MLflow module

class MLflow.MLApplication(model, preprocessing)

Bases: mlflow.pyfunc.model.PythonModel

Define the MLFlow “PythonModel”. This clas is used to deploy the model as a REST API.

Parameters
  • model – fitted model

  • preprocessing – fitted pipeline

predict(context, x)

Evaluates a pyfunc-compatible input and produces a pyfunc-compatible output.

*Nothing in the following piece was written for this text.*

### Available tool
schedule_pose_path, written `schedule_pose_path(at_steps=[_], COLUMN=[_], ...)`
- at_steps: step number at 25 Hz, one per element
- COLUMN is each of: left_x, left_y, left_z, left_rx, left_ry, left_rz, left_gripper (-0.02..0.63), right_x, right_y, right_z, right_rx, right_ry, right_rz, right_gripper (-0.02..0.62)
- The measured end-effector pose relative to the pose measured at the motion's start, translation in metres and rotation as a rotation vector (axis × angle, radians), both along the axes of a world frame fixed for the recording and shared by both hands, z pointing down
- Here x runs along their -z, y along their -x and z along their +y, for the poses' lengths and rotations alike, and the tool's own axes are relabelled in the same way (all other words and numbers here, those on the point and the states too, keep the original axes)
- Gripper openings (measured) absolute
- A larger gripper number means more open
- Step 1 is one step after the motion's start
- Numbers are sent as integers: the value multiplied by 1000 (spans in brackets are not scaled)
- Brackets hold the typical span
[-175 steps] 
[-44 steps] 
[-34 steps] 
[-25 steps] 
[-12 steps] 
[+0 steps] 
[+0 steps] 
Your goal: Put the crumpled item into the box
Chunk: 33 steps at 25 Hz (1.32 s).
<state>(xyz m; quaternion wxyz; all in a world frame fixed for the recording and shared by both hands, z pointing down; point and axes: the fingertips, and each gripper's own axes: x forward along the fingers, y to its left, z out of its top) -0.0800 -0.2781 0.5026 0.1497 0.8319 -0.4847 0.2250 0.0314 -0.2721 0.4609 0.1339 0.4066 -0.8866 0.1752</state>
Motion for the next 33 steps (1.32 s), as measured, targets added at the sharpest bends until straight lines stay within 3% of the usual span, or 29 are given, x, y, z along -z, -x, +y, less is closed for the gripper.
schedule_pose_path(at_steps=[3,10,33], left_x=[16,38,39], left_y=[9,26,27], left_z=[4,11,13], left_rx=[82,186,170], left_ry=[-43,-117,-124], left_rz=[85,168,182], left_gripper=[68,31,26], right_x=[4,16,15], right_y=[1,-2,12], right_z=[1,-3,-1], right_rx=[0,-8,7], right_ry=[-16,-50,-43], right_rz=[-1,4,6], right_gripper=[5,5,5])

For more information about the pyfunc input/output API, see the pyfunc-inference-api.

Parameters
  • context – A PythonModelContext instance containing artifacts that the model can use to perform inference.

  • model_input – A pyfunc-compatible input for the model to evaluate.

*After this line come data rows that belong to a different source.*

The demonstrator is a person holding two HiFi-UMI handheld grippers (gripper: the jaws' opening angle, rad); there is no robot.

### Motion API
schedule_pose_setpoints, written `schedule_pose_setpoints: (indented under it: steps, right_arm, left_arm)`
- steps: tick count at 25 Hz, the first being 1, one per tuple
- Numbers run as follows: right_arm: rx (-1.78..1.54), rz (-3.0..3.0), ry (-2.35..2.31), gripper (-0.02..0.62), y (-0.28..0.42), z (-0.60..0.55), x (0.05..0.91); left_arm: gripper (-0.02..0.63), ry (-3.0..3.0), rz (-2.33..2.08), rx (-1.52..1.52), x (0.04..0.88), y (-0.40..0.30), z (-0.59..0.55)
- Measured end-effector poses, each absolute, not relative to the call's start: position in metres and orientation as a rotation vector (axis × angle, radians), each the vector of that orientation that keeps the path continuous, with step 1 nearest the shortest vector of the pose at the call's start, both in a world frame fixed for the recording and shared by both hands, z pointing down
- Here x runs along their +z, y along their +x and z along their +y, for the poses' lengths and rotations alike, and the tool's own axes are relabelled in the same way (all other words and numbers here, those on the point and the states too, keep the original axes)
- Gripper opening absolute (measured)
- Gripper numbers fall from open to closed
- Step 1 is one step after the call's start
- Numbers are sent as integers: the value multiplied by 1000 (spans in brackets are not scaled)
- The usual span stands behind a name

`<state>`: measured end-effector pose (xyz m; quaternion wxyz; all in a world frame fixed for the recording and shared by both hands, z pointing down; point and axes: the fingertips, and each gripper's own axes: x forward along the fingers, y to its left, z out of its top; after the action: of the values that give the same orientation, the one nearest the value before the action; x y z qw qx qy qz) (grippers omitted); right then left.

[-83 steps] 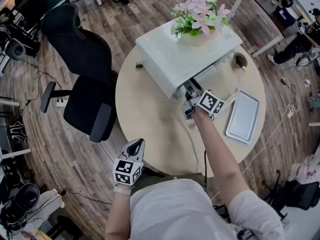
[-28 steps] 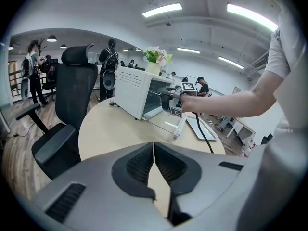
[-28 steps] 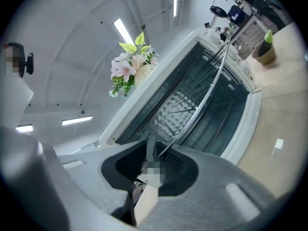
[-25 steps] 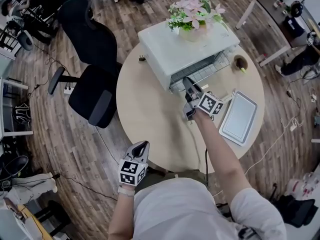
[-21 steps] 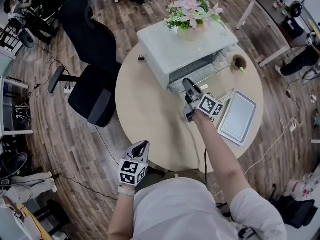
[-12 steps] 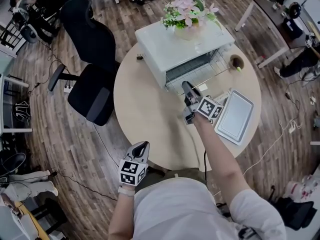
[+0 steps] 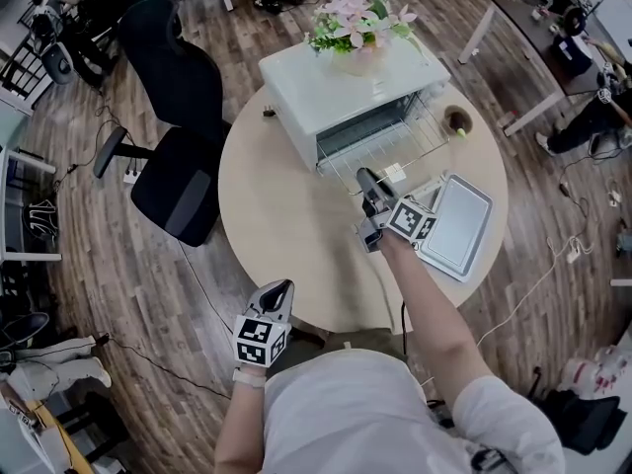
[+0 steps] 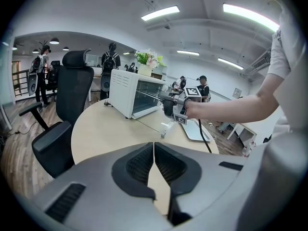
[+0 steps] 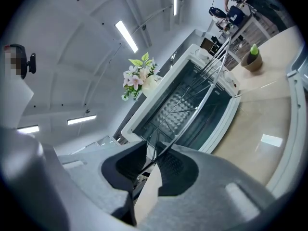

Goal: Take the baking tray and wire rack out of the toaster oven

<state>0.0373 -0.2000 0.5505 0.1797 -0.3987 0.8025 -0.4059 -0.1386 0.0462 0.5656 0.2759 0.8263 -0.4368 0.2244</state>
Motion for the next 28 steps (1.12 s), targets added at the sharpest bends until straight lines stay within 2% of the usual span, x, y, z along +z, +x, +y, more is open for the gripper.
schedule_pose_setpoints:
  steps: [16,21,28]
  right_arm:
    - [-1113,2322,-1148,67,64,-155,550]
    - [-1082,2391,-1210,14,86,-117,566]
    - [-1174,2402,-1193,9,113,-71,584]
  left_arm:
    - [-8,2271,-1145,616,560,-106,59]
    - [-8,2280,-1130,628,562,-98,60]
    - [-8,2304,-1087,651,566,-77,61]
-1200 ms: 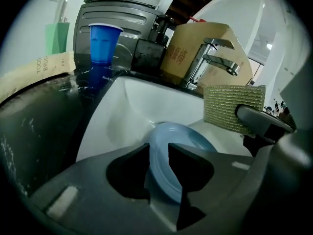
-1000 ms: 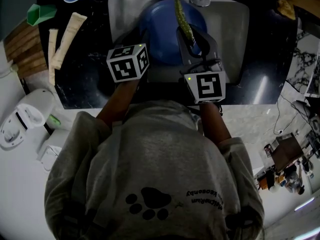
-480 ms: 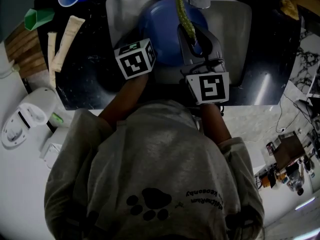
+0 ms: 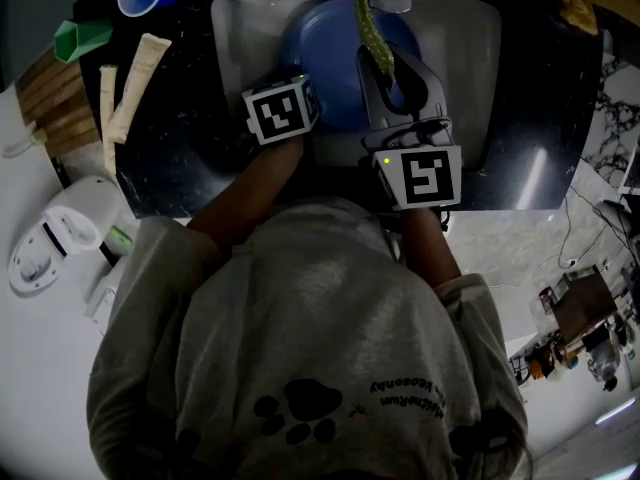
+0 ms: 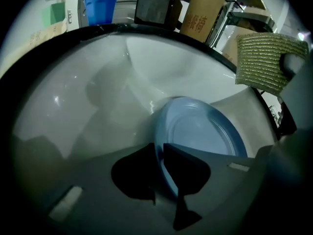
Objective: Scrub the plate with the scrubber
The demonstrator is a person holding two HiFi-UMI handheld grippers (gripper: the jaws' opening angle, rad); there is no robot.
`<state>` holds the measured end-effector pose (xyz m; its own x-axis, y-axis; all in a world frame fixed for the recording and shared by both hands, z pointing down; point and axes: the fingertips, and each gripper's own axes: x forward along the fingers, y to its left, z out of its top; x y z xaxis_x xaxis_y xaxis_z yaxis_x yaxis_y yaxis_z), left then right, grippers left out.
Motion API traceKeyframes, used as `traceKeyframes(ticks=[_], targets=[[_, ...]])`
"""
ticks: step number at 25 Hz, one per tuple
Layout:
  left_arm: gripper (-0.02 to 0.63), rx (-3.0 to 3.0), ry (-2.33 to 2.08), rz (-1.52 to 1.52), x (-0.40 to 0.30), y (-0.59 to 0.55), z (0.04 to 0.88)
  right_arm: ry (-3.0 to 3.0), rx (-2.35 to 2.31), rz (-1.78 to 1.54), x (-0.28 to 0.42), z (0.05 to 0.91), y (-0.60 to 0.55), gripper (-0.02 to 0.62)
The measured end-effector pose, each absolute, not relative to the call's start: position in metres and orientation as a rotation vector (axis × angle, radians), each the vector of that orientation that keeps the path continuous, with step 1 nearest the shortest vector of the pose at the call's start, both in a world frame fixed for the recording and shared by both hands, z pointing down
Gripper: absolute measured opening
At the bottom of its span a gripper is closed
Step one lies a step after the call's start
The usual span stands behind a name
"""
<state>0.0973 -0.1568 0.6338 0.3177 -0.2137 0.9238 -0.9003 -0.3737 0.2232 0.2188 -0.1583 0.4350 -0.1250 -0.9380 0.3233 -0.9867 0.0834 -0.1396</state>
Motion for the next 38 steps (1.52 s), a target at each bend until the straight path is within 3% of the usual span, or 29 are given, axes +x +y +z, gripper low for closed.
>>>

MLflow.track(metrics=None, params=None, artifacts=None, model=None, feature_engineering=None, preprocessing=None, mlflow_dir='./mlruns', artifacts_path='outputs/plots/mlflow_artifacts')

Ensure MLFlow Tracking.

Parameters
  • metrics (dict) – Model’s metrics.

  • params (dict) – Best hyperparameters found.

  • artifacts – Plots.

  • model – fitted model.

  • feature_engineering – Not used for now.

  • preprocessing – Fitted pipeline.

  • mlflow_dir (str) – path describing where to store MLFlows runs. Defaults to ‘./mlruns’.

  • artifacts_path (str) – path of the artifacts to add to MLFlow. Defaults to “outputs/plots/mlflow_artifacts”.